We will be traveling to places where people get by with few, if any, luxury goods. Having a group of teenagers whipping out their iPads all the time to take photos isn’t the kind of impression we want people to have of us. We’d rather engage these people in a conversation or take part in their routines. In addition, we’d like to cultivate a group that focuses on things beyond material possessions. Less stuff helps us to do this.
Theft and Damage:
We don’t want your stuff to get broken or stolen! So if you’re bringing things that won’t survive being mashed underneath other peoples’ bags on an overnight bus or rained on during a muddy hike, know what you’re getting into. Also, pick pocketing is a common problem in crowded public spaces, such as busses. Another thing to consider is what is the effect on the local community when something of ours is lost or stolen? Especially for rural host communities, you losing or having an iPhone stolen while a guest of their homes can be very awkward for our hosts and might even prevent that community from hosting future groups.

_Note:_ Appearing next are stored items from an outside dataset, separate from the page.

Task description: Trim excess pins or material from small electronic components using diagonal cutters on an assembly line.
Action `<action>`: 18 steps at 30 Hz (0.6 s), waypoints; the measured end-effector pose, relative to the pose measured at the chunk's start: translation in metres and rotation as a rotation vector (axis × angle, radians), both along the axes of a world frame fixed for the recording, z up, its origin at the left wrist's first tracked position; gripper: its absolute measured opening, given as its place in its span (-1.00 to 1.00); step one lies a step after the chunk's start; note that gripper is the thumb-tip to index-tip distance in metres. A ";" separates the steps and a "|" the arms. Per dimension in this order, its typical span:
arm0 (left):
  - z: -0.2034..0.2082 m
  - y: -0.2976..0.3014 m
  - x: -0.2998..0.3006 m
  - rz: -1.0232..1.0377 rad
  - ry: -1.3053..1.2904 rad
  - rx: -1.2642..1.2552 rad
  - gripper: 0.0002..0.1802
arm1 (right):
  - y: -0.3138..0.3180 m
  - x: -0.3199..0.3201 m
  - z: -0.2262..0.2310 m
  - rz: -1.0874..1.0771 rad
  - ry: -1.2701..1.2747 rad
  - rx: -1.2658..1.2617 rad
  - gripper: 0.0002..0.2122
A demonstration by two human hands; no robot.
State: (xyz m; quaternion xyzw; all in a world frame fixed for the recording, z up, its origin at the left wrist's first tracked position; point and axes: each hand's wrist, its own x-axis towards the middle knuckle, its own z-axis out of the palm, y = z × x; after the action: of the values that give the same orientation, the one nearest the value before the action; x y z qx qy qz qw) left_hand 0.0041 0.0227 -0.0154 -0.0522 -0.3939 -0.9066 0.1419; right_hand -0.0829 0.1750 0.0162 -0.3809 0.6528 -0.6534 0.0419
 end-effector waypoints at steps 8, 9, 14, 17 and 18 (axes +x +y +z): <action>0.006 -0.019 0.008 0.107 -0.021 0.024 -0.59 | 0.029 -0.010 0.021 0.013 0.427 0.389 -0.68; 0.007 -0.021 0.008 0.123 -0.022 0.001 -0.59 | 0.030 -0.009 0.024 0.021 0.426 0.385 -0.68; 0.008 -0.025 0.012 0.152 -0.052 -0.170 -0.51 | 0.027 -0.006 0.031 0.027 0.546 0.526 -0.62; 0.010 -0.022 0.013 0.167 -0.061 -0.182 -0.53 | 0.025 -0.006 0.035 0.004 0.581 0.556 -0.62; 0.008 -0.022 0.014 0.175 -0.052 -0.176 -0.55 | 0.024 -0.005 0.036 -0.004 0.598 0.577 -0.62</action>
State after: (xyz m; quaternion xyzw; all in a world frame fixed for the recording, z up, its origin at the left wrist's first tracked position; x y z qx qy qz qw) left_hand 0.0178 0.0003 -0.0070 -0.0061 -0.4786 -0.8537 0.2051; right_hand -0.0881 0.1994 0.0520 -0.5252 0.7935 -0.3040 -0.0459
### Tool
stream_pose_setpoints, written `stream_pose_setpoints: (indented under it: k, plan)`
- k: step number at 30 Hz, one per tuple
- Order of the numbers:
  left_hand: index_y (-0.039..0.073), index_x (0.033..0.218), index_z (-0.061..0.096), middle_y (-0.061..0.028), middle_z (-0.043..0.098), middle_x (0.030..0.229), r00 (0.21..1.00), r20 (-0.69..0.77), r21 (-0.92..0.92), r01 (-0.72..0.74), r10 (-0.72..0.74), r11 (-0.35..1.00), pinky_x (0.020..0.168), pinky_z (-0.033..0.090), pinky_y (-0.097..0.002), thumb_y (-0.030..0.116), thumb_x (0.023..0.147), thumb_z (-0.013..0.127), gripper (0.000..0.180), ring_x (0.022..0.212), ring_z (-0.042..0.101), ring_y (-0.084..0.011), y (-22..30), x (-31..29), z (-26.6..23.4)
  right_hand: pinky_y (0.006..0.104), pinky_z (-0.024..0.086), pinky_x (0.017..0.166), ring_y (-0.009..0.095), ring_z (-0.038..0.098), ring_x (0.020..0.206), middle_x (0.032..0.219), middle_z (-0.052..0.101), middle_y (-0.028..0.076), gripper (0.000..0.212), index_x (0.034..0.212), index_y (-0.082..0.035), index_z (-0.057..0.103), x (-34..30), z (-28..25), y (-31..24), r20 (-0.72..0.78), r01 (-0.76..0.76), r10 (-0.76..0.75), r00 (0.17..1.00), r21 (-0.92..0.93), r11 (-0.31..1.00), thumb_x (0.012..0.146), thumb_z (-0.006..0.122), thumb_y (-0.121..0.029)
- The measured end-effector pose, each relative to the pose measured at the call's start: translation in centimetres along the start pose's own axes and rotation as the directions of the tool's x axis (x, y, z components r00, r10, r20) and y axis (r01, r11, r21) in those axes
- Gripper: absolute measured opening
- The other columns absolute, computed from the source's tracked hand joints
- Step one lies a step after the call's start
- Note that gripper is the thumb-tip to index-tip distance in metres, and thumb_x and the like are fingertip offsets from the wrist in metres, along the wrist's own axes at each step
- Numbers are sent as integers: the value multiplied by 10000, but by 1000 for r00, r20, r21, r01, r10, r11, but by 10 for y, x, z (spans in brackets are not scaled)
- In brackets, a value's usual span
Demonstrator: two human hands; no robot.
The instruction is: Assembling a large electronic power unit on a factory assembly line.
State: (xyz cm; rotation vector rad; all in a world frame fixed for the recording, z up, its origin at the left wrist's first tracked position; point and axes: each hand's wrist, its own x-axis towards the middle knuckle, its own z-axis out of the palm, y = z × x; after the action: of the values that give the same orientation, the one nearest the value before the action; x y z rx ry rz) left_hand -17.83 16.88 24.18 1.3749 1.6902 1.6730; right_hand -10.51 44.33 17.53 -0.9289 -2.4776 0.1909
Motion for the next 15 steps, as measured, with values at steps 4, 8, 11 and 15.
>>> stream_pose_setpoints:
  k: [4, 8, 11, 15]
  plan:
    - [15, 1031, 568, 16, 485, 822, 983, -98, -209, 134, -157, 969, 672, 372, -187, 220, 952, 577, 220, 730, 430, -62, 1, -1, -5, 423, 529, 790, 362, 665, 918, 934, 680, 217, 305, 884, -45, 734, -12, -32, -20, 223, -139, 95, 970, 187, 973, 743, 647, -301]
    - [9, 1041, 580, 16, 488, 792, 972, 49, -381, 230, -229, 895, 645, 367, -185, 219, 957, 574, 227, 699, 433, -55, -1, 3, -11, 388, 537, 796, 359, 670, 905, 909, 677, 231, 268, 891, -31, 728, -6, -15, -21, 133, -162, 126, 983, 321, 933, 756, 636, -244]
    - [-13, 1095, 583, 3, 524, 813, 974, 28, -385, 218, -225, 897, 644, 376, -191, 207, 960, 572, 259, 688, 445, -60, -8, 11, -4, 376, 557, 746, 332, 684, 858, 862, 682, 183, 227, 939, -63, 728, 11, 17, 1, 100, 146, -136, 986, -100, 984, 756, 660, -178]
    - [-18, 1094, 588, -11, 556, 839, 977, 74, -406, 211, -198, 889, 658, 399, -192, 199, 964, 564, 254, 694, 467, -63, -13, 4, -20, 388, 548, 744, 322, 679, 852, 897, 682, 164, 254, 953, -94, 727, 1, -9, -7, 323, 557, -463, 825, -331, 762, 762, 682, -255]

Mobile phones and Internet devices rack up roaming charges. Students can accidentally be charged huge amounts of money using their phone or downloading things outside of the U.S. You don’t want to receive a call on that cell phone from your parents who are calling to say the monthly bill has just arrived and you owe four hundred dollars for downloading a book and two episodes of Game of Thrones while in China.
Engagement in Your Experience:
One of the biggest reasons to leave as many of your electronics home as you can is that having fewer of these buzzing, beeping, notifying, messaging, attention-dividing things in our life allows us the mental quietness we need to engage in deep conversation with ourselves. An essential step in growing up is learning to be with yourself, regardless of whether you are struggling or looking a beautiful landscape or having an overwhelming moment of being able to see the world from a completely new perspective. You’ll also be challenged to sit through those quiet or awkward times where you might want to pull out your phone as a way to protect yourself from discomfort. Through all this, you’ll grow. We guarantee. In short, less access to technology will help you more fully engage yourself, your peers, the local communities, and the land we travel through.
We spend so much time explaining our electronics policy because we want you to be on board with it. We want you to see why we ask you to leave these things behind. It truly is for the benefit each student, all your classmates, the whole group, the instructors, our host communities, and your loved ones back at home. Leaving home at home will allow you to be fully engaged in China and will give you the freedom to grow into a greater version of yourself.
Please note that instructors also carry cell phones as well as laptops/ipads at all times and can be in touch with our Boulder office immediately in case there is urgent need. We also work very quickly to put students in touch with their families by phone if there is urgent need. Our course will have at least one laptop that students will be able to use even while traveling to write Yaks and check emails.